### Prompt
Which lines in the data below contain the word "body"? Copy each of them.

### Supplied information
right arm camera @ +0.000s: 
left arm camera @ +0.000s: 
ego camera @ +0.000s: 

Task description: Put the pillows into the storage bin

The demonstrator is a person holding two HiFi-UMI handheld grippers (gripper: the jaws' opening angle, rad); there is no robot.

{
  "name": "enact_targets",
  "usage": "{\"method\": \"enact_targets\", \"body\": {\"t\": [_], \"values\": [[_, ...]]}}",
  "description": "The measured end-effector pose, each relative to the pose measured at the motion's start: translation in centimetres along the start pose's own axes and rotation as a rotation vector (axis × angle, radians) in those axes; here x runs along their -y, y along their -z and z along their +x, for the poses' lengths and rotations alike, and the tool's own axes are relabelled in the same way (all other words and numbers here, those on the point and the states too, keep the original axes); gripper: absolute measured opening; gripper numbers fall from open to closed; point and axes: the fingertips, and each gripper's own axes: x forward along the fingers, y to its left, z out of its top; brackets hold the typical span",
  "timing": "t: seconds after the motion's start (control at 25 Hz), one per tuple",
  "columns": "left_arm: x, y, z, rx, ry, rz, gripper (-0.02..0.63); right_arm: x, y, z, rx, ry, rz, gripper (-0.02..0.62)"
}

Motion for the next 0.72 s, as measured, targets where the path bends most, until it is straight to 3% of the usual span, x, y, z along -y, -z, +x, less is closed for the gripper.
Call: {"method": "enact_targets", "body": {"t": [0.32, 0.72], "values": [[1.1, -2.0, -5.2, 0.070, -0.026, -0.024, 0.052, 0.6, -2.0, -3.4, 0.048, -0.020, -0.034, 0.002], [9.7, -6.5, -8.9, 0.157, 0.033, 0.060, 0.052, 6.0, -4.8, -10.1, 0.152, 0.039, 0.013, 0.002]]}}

### Your response
  "usage": "{\"method\": \"enact_targets\", \"body\": {\"t\": [_], \"values\": [[_, ...]]}}",
Call: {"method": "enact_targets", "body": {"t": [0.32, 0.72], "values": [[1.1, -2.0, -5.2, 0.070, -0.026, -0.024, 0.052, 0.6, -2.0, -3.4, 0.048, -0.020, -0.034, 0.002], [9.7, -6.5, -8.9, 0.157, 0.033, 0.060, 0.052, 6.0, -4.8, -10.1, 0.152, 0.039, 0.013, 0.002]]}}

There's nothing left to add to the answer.